That trade union ganzer macher Len McCluskey is very cross that Keir Starmer’s Labour Party settled with the antisemitism whistle-blowers last week. “It’s an abuse of members’ money,” he told The Observer. “A lot of it is Unite’s money and I’m already being asked all kinds of questions by my executive.”
The fastest of recaps here: a year ago a Panorama programme featured interviews with a number of former Labour staff members saying that senior figures in Mr Corbyn’s orbit had interfered with the processing of complaints of antisemitism. The party then issued a statement accusing them of being motivated by personal and political hostility to the Labour leader. Believing (and presumably advised) that this constituted a libel, the whistle-blowers took the case to court. Under Keir Starmer the party settled the action with an unreserved apology and paid costs and damages. And it was this payment that McCluskey (or his executive) was so angry about and that constituted the “abuse of members’ money”.
But, you might object, had the party carried on with the case and incurred more costs and then lost in court, wouldn’t that have been an even bigger waste?
Well, according to Len that wouldn’t have happened because Labour’s legal advice had been — he said — just about certain the Labour would win its case against the whistle-blowers. Alas, no one asked him how he knew this, but the former leader Jeremy Corbyn made much the same claim. Their legal bods had told them it was a slam dunk.
The first piece of legal advice I was ever given when I was in my 20s and elected to the executive of the National Union of Students was the “presume you’ll lose” law of libel. Our legal officer said that if I were to accuse someone of something with any degree of looseness and they decided to sue, I should get ready to settle. On the other hand if someone said something about me that I thought grotesquely unfair and I wanted to take legal action, I should assume that I might easily lose. In this way I would avoid spending our members’ money on lost legal cases.
In April 2017 the pro-Corbyn website Skwawkbox made allegations about the anti-Corbyn Labour MP Anna Turley’s application to join the Unite union. The information on which an allegation of dishonesty was based clearly came from the union itself, constituting a data breach. But a Unite official wasalso quoted in the offending article clearly suggesting that Turley’s application had been fraudulent.
Who knows what Unite’s legal advice was back then? Was it, perhaps, that Skwawkbox (whose defence the union funded) and Unite itself had a very good chance of winning? If not, then the Union should have settled. But it pressed ahead, contested the action, and lost. Turley got £75,000 in damages and sought well over £1 million in costs. At which point the union, presumably acting on legal advice, decided to incur even more cost to its members and, despite the trial judge’s refusal of an appeal, tried to take it to the Court of Appeal. In May, Lady Justice Davies ruled against Unite because “no arguable errors of law have been established. The grounds of appeal have no real prospects of success. There is no other compelling reason for the appeal to be heard.”
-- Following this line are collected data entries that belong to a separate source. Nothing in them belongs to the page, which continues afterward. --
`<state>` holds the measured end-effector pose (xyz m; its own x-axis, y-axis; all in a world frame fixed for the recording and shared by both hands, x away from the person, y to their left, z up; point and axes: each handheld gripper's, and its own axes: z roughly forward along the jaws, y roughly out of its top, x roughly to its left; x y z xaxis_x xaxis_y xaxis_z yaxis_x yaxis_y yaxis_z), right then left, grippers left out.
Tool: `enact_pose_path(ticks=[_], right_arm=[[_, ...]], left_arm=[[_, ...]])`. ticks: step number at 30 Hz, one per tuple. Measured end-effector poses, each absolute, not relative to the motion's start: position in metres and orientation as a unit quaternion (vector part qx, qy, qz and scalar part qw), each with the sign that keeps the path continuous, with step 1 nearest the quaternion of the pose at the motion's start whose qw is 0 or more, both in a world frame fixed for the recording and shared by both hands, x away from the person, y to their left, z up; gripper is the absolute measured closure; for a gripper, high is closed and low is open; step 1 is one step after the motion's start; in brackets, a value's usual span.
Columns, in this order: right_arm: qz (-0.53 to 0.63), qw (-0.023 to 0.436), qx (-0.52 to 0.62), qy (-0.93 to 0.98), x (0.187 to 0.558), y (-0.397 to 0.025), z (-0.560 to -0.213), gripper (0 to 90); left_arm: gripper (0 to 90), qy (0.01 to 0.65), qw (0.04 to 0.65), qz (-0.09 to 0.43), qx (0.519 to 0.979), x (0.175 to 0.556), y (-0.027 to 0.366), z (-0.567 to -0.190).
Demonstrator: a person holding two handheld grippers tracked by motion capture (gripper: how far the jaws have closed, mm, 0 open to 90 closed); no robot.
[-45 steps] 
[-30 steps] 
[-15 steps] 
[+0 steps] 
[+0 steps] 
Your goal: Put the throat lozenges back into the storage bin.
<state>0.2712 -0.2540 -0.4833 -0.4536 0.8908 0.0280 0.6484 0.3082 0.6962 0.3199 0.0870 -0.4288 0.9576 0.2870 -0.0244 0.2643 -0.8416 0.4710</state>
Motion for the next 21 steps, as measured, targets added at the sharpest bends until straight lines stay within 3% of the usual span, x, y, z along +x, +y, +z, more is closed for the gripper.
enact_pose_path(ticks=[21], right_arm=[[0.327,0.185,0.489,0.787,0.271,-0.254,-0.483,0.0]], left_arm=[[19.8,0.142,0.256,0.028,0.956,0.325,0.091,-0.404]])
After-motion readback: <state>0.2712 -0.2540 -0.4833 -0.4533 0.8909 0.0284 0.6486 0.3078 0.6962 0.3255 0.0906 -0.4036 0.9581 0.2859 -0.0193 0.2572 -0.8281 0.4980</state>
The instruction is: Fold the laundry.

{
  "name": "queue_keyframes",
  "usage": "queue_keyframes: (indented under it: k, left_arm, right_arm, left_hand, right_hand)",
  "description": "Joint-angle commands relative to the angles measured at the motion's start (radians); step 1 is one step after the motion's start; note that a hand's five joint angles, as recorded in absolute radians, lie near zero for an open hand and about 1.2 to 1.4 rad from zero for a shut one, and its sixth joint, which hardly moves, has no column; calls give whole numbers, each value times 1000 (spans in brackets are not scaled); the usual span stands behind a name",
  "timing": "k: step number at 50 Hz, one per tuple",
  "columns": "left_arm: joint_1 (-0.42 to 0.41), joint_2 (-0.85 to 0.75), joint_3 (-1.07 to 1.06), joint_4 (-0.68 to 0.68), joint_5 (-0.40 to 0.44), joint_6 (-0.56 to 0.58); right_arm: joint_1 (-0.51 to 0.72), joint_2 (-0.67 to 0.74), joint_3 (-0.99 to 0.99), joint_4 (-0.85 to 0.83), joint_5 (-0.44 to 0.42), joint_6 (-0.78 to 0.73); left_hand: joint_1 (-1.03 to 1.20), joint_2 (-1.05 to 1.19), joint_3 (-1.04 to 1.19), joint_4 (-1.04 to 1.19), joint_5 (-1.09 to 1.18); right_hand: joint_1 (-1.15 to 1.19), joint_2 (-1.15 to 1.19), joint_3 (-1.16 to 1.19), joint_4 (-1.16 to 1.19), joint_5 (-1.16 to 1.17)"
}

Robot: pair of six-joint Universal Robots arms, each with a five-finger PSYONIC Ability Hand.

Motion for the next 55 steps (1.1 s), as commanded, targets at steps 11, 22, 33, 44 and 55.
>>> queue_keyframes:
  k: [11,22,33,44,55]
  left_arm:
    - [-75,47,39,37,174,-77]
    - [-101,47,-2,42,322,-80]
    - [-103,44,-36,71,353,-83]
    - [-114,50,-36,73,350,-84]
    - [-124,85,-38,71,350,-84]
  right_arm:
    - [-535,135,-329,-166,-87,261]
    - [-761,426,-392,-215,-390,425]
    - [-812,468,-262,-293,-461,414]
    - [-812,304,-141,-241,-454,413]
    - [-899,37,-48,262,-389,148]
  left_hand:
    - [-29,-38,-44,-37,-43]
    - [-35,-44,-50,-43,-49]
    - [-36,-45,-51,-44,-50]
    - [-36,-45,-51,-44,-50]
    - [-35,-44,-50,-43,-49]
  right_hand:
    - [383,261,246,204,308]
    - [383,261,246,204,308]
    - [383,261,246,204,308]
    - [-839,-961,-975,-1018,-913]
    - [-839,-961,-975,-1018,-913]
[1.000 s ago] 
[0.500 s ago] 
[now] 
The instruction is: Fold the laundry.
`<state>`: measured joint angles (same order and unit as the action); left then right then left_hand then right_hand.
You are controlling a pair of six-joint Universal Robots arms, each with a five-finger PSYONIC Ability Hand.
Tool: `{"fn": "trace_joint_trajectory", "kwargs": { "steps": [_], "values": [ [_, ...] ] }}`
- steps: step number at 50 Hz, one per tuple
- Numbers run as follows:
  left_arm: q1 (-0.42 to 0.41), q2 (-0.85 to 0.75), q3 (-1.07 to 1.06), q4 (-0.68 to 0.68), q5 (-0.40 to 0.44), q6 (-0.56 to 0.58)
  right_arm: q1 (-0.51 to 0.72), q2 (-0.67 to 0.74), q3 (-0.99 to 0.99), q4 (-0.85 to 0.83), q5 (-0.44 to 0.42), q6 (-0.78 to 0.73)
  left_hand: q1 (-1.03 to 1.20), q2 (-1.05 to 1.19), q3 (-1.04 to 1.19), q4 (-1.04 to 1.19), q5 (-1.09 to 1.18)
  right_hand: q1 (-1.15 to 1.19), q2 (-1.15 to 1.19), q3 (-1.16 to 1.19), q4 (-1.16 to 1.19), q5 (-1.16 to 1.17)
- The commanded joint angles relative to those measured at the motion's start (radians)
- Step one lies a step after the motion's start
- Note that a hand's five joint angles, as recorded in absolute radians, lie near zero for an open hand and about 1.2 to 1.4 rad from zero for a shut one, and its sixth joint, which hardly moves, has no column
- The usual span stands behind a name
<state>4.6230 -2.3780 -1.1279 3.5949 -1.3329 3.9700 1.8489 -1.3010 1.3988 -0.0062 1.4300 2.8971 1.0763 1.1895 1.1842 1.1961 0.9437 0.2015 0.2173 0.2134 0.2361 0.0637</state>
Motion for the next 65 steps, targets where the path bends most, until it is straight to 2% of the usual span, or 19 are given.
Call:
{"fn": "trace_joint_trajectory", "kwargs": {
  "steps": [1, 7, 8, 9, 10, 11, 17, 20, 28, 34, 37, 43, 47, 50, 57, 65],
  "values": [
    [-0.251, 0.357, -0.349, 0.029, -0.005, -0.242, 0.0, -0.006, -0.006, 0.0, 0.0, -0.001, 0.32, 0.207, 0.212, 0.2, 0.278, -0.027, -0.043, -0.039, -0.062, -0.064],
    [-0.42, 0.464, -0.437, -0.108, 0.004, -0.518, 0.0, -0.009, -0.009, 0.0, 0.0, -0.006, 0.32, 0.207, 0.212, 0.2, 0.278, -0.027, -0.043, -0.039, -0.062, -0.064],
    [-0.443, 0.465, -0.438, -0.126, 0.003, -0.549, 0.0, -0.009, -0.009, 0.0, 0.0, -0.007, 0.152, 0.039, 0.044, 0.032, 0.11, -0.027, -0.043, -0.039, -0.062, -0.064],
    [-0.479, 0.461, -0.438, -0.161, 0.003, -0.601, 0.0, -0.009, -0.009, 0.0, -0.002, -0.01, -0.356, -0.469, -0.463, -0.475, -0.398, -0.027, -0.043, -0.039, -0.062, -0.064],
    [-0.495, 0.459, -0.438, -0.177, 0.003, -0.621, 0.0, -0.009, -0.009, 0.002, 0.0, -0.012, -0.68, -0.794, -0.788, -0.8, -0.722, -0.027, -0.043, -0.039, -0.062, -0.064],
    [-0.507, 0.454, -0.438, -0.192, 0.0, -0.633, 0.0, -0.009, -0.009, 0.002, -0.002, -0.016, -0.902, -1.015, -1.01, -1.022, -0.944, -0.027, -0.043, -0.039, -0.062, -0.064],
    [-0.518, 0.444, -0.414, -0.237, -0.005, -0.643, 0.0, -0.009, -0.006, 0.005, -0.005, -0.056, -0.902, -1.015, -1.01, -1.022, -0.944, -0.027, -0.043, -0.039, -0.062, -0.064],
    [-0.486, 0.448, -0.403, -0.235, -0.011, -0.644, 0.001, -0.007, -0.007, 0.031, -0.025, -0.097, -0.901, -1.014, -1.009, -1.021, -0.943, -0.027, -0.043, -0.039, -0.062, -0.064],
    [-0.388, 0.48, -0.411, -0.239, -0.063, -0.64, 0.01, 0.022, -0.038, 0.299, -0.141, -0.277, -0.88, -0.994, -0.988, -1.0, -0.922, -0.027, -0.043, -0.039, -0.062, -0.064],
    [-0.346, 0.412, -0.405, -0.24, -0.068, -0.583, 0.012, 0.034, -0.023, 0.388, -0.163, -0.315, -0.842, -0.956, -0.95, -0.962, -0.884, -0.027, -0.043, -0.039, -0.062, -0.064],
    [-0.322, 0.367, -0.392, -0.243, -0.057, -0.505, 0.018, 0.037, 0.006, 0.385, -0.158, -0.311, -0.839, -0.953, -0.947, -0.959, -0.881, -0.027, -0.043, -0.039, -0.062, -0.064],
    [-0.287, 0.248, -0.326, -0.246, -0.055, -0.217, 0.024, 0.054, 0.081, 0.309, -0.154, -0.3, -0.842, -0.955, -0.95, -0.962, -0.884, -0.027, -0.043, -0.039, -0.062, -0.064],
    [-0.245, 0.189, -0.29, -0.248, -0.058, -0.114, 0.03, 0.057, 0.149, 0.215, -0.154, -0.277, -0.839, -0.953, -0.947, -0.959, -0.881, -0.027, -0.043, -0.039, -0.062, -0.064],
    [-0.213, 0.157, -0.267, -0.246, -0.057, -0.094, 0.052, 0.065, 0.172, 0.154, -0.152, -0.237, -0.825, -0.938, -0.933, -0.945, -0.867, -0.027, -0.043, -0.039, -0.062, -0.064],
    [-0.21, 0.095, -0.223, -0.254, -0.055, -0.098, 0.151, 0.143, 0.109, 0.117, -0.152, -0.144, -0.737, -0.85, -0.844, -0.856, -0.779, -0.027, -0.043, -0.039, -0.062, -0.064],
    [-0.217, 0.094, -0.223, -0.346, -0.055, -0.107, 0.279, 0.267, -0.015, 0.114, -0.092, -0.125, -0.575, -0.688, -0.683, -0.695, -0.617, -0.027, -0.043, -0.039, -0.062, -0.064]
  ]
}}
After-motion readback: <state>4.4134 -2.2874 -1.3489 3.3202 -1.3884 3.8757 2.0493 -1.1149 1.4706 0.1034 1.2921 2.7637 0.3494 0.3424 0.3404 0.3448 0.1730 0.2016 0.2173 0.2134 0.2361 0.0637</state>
At this point the reader may (a) be thinking that it is a bit rich for McCluskey to be castigating Keir Starmer about wasting members’ money and (b) wondering how it comes about that a 69-year-old union leader who has just lost the Turley case can reside so much faith in his legal advice.
But what about those members, invoked by McCluskey at the beginning of this article? Aren’t they just furious with Sir Keir? And don’t they very much agree with their leader over the years that much of the antisemitism stuff was got up and exaggerated to damage that champion of the downtrodden, Mr Corbyn?
No. Most of them have no idea it’s even happened. That ruling executive committee invoked by Mr M? There were elections to that body this summer. Eighteen of the seats were uncontested. In the regional and industrial sectors, turn-out averaged 6.2 per cent. The highest turn-out — 19.2 percent — was in the “retired members” section.
The whole edifice of Mr McCluskey’s invocation of his membership is a political Potemkin village. The ordinary workers who pay their dues to be represented over workplace issues have no idea what is being done or said in their names by these self-aggrandising would-be politicians. It’s an illusion, but one that has real consequences.
One day a brave Labour leader will prick this bubble.